I recall there was even a fine journalistic postscript, missed at the time by most reporters covering the yacht’s arrival at Falmouth. The customs men dutifully went on board and asked: ‘Where you from – what was your last port of call?’ And they were told: ‘Falmouth.’
Mention of Roy always reminds me that before joining us he’d been northern theatre critic of the News Chronicle.
He once wrote a piece for them that began: ‘Slick, sparkling, spectacular, and with some of the most brilliant dancing seen on the English stage, this colourful musical drama has a weakness - its songs. It has no songs to hum or remember.’
And the headline, across two columns on the Front Page was: ‘A humdinger – without a tune to hum.’ So much for the European premiere of West Side Story, at Manchester Opera House.
Shortly afterwards they made him motoring editor.
When we shared an office in the Mirror Holborn building I’d often walk in singing Maria, or Tonight, or When You’re a Jet, America, or even Gee, Officer Krupke. And Roy, unphased by this intentionally irritating habit, would just shrug and say: ‘Sorry, but I still don’t think they're good songs.’
But that also reminds me of the time when Bob Edwards offered him the chief reporter’s job, and Roy said that if it meant a pay-rise, he’d take it, but only on condition that he didn’t ever have to speak to the news desk, and that his life-style would remain unchanged.

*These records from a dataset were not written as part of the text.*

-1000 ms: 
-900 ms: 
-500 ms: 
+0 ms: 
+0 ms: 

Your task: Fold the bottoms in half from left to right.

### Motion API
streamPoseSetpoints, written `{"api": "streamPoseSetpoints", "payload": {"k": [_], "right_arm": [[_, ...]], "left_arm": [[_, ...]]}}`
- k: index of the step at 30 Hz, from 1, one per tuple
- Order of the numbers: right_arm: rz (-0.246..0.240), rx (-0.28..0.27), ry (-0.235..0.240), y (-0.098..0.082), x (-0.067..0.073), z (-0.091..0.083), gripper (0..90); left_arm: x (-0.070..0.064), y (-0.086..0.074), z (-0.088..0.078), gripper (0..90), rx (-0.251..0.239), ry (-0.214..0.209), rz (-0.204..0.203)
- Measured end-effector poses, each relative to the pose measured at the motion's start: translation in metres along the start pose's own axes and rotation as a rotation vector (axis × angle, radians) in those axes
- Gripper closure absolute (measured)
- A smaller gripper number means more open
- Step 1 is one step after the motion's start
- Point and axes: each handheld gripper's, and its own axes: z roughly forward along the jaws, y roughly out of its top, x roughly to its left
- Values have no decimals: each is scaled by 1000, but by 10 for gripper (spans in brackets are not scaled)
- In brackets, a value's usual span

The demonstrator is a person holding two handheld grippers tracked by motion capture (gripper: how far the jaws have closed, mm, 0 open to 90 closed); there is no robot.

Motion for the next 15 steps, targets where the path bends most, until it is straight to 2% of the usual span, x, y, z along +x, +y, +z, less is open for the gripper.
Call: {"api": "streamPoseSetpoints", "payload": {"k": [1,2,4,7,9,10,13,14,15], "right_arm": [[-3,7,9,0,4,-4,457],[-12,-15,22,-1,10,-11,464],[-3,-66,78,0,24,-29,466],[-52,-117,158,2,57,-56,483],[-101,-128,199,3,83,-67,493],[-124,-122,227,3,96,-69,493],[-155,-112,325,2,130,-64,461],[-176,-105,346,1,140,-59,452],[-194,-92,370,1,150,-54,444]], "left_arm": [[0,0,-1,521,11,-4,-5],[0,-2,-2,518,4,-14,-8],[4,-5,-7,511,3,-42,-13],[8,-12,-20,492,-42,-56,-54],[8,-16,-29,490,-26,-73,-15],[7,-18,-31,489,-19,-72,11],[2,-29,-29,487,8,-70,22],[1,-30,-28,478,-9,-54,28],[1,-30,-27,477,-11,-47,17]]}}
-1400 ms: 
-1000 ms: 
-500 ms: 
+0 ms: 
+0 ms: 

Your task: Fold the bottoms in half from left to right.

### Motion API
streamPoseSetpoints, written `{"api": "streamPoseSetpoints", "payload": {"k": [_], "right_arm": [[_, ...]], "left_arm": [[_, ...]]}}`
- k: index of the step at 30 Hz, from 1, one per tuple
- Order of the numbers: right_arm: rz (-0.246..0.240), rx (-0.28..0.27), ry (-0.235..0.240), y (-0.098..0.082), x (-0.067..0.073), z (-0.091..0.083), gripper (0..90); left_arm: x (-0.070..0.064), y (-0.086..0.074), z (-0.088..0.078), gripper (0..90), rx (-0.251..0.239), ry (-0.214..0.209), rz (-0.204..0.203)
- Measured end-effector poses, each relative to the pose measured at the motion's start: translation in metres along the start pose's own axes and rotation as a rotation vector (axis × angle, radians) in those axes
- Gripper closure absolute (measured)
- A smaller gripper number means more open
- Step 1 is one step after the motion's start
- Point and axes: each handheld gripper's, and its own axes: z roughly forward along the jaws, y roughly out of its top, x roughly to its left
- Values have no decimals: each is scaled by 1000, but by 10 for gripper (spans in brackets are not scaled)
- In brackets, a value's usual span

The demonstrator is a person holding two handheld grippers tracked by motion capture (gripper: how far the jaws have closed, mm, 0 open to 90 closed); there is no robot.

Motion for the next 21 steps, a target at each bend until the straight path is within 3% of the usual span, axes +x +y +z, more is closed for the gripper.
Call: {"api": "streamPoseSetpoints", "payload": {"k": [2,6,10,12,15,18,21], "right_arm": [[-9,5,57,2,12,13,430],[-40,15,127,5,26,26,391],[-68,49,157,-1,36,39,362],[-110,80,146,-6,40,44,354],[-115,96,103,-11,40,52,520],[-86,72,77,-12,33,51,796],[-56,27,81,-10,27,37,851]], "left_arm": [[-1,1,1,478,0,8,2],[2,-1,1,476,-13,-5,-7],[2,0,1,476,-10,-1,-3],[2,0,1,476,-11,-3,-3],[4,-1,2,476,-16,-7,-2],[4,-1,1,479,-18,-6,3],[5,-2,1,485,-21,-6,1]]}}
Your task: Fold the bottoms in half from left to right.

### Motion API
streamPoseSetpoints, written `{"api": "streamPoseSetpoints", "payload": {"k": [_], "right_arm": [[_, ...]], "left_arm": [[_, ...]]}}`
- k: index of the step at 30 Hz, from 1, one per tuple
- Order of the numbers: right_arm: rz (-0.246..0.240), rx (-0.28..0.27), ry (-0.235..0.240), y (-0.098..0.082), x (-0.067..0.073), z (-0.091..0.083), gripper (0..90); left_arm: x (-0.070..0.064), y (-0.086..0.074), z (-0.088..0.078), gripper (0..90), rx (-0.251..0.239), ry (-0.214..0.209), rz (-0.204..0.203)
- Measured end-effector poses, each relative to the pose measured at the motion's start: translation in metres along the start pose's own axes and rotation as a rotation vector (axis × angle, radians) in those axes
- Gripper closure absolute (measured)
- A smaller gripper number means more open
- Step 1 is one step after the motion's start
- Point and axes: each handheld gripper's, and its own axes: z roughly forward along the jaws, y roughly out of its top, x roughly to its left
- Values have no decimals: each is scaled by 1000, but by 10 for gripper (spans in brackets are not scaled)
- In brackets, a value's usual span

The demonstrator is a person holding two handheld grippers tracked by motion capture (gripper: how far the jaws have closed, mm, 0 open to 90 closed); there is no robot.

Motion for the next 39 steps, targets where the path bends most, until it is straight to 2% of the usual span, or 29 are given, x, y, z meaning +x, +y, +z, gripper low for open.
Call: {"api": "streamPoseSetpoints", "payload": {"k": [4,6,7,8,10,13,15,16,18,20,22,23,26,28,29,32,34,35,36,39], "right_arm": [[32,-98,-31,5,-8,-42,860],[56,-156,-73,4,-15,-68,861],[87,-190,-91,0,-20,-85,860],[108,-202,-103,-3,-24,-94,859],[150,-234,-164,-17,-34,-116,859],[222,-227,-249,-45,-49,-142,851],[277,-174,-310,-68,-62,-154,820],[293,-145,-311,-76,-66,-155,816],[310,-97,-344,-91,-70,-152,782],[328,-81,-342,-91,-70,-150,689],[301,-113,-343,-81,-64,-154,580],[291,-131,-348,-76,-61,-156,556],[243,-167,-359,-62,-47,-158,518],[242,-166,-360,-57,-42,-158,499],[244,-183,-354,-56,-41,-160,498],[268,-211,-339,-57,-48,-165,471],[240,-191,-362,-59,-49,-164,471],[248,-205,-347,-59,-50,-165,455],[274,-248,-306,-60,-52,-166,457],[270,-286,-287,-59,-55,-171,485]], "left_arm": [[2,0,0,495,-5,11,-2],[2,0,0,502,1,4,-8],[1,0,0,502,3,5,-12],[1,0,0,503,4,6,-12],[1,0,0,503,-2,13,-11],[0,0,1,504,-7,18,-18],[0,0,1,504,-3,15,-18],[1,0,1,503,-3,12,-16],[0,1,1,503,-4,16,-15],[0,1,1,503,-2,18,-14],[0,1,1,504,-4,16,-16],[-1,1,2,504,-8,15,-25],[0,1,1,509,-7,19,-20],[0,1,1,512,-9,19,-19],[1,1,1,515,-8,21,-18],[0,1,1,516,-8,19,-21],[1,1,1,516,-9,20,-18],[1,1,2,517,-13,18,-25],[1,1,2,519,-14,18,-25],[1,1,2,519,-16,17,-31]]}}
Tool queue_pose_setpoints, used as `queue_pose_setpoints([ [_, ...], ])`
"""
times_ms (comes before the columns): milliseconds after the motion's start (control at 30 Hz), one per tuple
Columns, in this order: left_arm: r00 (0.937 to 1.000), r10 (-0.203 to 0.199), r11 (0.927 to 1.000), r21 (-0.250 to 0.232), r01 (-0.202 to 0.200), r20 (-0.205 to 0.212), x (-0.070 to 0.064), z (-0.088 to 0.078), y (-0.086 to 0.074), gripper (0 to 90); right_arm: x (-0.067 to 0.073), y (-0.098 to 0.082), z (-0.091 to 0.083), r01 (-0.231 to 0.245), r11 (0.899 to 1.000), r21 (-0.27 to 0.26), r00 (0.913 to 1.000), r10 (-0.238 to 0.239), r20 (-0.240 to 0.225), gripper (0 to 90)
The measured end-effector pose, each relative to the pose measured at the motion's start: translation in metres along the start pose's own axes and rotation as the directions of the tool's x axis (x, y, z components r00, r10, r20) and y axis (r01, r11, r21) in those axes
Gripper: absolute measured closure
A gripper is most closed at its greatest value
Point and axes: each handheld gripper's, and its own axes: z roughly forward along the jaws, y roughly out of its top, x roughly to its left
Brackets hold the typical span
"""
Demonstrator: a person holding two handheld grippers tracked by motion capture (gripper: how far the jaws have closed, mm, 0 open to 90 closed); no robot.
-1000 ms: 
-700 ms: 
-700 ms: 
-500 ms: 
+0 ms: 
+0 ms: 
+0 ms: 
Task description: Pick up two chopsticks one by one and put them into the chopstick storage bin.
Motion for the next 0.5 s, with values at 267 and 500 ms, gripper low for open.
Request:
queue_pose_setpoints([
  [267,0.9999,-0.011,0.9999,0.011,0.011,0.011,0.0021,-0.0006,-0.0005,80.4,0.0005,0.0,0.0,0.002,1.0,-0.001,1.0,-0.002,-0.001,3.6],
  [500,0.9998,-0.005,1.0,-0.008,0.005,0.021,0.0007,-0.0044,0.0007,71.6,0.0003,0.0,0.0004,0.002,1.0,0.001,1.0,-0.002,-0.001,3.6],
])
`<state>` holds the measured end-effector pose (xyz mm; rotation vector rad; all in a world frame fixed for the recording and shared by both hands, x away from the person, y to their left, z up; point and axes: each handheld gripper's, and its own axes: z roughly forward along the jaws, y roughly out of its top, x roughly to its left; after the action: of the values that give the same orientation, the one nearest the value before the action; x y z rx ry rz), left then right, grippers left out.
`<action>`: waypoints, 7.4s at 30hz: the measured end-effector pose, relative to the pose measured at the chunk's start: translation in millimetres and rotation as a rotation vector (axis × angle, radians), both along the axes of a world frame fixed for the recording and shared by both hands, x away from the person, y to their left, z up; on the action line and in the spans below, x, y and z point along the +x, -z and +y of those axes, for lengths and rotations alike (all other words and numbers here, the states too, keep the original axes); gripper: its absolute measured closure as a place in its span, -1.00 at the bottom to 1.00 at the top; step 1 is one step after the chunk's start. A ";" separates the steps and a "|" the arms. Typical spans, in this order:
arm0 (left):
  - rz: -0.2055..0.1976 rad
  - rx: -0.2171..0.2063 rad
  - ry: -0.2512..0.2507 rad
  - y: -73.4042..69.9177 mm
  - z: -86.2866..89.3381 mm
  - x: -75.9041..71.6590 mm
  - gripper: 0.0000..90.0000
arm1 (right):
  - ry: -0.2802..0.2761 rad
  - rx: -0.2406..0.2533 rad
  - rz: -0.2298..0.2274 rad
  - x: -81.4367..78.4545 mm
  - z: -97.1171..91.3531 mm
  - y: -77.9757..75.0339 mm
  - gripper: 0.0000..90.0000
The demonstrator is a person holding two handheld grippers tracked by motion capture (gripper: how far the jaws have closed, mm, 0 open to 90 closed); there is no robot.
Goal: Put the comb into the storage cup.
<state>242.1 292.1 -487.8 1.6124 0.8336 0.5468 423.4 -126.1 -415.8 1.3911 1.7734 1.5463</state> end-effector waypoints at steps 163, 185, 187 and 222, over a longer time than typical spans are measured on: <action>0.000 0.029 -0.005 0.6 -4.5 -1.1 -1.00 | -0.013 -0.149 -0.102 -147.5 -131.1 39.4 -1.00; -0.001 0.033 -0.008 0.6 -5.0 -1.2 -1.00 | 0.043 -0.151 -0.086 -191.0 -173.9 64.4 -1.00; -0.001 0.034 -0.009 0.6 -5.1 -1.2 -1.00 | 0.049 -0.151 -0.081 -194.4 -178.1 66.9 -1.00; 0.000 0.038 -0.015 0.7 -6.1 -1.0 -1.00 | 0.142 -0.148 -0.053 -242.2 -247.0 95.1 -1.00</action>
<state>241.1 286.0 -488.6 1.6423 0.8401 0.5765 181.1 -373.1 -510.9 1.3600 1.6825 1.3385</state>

He didn’t want the job, you see.
In addition to motoring – which meant he got to drive a brand new car every week – he also organised the Great British Beer Competition which brewers competed for as if their careers depended on it, and had Roy constantly driving around in search of The Perfect Pint.
We called him our drink & drive correspondent.
Which reminds me that Patrick Mennem, Roy’s counterpart on the Daily Mirror, spent months warning readers about the impending threat of the breathalyser, then was arrested within 48 hours of its introduction, becoming the first person in that job to be banned from driving.
Pat, by the way, was in El Vino one lunchtime when the wine correspondent of the Telegraph announced: ‘I am going to Bordeaux tomorrow.’
Mennem – a man who always looked as if his face was about to explode in anger – told him: ‘One already feels sorry for poor old Doe, whoever he is. But it’ll be a blessed relief for the rest of us, in this place.’
And that stroll down Memory Lane, or at least down Chancery Lane to the Strasse, was all prompted by a bloke in darkest Kome [8º28’ 4.265”N; 16º43’19.058”E], 40 miles south-east of Moundou, reading our recollections in the middle of the night and remembering a quote from a guy on the New York Post who retired in 1941.